How and why is that essentially?

2 Answers 2


Besides what @Eddex stated, there is a more fundamental reason why an UTxO model scales better than an account model base blockchain.

TLDR: A UTxO model is more concurrent due to the atomic nature of unspent outputs.

In a UTxO model, state (that which describes a system) is localized in the form of an unspent output. Propagation of such a state is the consumption of it. Here, the collective/global state of the chain is described by all the outputs together. In the account model, state is always global. There is no subdivision of smaller units like UTxO's.

Why are smaller units important for scalability? Given that each block a set of transactions mutate the state, we could have that smaller sections of the state and their propagation do not intersect. Since these transactions do not intersect, you know for sure that they do not influence each other. This means that the validation of such a collection of non-intersecting transactions can be validated separately, or more specific, concurrently. This allows for protocols like Hydra more naturally, this is a protocol for off chain handling of an isolated set of outputs between parties. Since these are isolated, multiple Hydra heads can concurrently propagate the set of outputs.
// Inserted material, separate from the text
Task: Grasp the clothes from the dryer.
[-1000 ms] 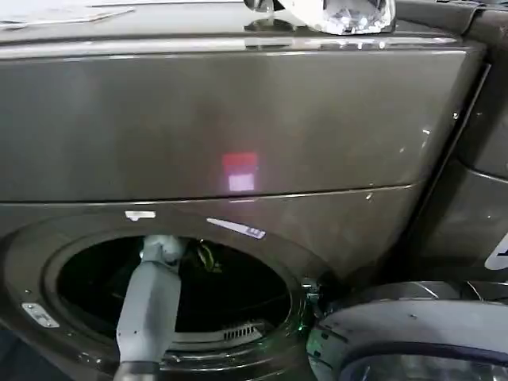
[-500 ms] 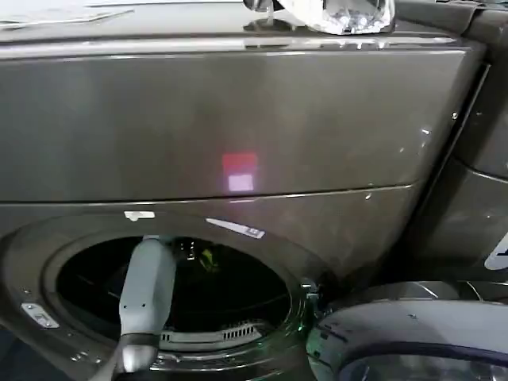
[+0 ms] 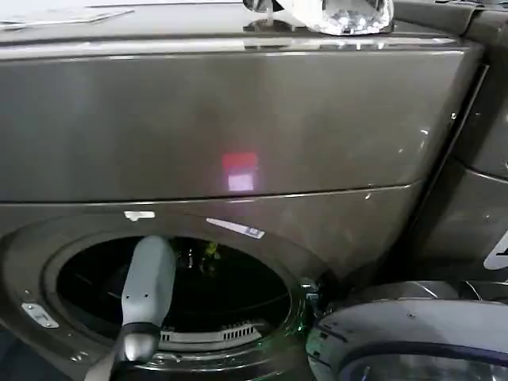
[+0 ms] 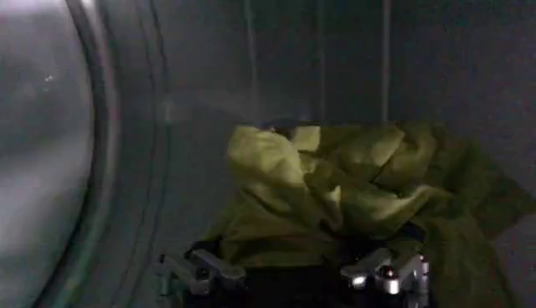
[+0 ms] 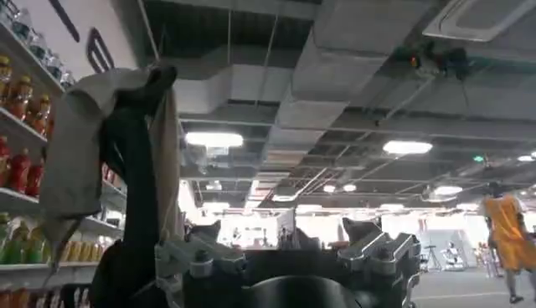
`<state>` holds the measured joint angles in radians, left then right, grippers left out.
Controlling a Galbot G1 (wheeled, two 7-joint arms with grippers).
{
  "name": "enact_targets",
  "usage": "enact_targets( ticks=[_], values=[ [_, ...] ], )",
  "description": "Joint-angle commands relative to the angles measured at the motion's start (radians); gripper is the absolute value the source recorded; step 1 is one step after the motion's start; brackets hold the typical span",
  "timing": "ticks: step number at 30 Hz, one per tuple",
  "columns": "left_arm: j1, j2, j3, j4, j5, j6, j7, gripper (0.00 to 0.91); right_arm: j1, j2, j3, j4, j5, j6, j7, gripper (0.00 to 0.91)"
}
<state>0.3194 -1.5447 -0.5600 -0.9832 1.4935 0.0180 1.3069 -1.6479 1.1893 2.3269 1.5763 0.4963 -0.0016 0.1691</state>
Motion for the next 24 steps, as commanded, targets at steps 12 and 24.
enact_targets(
  ticks=[12,24],
  values=[
    [0.015,-0.011,0.002,-0.061,-0.299,0.015,-0.186,0.0,0.002,0.005,-0.009,0.0,-0.018,0.02,0.008,0.907],
    [0.065,-0.067,0.028,-0.179,-0.954,0.281,-0.982,0.0,0.006,0.009,-0.015,0.001,-0.076,0.049,0.0,0.907]
  ],
)
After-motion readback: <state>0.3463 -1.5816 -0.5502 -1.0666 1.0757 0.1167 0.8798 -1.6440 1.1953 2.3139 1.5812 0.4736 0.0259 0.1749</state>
Now of course an account model can also create state channels, but the problem there is that they have global state! This means that for an account model, we first have to decide how to cut up the global state onchain to concurrently validate its propagation (how do you decide such a thing? It's not a trivial task if it's an interconnected web of codependent state).

Now with all good comes some bad, by starting with local state (the utxo model) Cardano gains scalability, but has trouble creating global state. We saw that with the testnet launch of the initial Minswap dex. It just means that the protocol designs on Cardano are harder when global state is involved.

By starting with global state, you gain easy and straightforward coding of protocols, but lack scalability. This is why Ethereum is so focused on sharding (the process of cutting up their global state into smaller pieces) for their scaling plan, though again, this is no trivial task.


The scalability of the eUTxO model is simply the ability to include multiple transactions in one transaction.

For example: A company wants to send salaries to all its employees. Instead of creating 1 transaction for each employee, they can craft 1 transaction that contains 1 or many input UTxOs and many output UTxOs that are sent to the wallets of the employees.

These transactions can also contain smart contracts in addition to simple transactions and are only limited by the maximum size of one transaction.